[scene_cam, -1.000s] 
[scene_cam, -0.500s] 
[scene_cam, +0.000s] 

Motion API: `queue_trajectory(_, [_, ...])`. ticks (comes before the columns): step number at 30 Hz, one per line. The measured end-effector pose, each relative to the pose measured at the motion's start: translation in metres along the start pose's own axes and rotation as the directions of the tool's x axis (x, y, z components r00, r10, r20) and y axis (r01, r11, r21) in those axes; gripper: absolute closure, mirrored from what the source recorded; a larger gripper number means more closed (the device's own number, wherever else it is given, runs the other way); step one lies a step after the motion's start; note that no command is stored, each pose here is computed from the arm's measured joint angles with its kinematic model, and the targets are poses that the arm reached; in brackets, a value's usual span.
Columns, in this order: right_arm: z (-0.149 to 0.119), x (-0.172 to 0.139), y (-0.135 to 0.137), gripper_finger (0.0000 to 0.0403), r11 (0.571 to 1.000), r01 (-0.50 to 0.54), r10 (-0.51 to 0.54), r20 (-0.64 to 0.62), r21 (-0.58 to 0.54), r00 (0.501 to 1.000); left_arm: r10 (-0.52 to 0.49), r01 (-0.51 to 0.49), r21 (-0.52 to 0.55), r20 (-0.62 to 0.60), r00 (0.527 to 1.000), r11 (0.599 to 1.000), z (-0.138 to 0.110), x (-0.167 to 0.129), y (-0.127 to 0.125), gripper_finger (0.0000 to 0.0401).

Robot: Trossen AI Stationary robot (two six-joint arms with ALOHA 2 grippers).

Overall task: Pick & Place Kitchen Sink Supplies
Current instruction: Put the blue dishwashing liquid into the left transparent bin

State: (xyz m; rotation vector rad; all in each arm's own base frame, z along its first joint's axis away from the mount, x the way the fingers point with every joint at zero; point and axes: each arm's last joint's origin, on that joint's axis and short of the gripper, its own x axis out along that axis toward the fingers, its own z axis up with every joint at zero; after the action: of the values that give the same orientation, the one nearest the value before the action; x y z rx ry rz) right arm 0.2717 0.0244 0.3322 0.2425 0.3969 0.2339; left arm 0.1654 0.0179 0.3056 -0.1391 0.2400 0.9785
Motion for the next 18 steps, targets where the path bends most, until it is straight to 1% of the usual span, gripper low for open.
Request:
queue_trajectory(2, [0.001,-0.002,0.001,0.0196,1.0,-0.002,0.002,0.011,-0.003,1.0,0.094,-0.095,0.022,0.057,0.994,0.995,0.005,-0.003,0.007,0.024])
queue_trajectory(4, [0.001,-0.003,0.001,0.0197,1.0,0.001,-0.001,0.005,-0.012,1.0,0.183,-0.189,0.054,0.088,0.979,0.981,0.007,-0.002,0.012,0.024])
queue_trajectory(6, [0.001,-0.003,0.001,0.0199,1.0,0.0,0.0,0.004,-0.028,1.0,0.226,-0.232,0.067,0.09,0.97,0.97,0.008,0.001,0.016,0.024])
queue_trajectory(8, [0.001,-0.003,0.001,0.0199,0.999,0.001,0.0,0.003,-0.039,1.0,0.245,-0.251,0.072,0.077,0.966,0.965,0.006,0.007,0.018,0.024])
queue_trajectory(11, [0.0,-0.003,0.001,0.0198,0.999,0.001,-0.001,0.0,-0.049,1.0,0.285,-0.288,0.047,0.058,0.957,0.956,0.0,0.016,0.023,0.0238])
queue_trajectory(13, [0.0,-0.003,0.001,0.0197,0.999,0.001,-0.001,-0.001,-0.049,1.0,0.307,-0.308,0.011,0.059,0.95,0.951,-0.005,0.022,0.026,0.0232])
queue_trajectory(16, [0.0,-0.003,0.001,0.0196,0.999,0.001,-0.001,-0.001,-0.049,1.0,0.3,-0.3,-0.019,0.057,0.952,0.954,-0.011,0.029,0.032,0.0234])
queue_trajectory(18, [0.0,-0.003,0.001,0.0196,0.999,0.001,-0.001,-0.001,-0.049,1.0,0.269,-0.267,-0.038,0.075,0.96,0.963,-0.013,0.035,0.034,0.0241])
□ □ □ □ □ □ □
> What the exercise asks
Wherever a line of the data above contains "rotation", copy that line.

> Answer to this exercise
Motion API: `queue_trajectory(_, [_, ...])`. ticks (comes before the columns): step number at 30 Hz, one per line. The measured end-effector pose, each relative to the pose measured at the motion's start: translation in metres along the start pose's own axes and rotation as the directions of the tool's x axis (x, y, z components r00, r10, r20) and y axis (r01, r11, r21) in those axes; gripper: absolute closure, mirrored from what the source recorded; a larger gripper number means more closed (the device's own number, wherever else it is given, runs the other way); step one lies a step after the motion's start; note that no command is stored, each pose here is computed from the arm's measured joint angles with its kinematic model, and the targets are poses that the arm reached; in brackets, a value's usual span.
State: (xyz m; rotation vector rad; all in each arm's own base frame, z along its first joint's axis away from the mount, x the way the fingers point with every joint at zero; point and axes: each arm's last joint's origin, on that joint's axis and short of the gripper, its own x axis out along that axis toward the fingers, its own z axis up with every joint at zero; after the action: of the values that give the same orientation, the one nearest the value before the action; x y z rx ry rz) right arm 0.2717 0.0244 0.3322 0.2425 0.3969 0.2339; left arm 0.1654 0.0179 0.3056 -0.1391 0.2400 0.9785

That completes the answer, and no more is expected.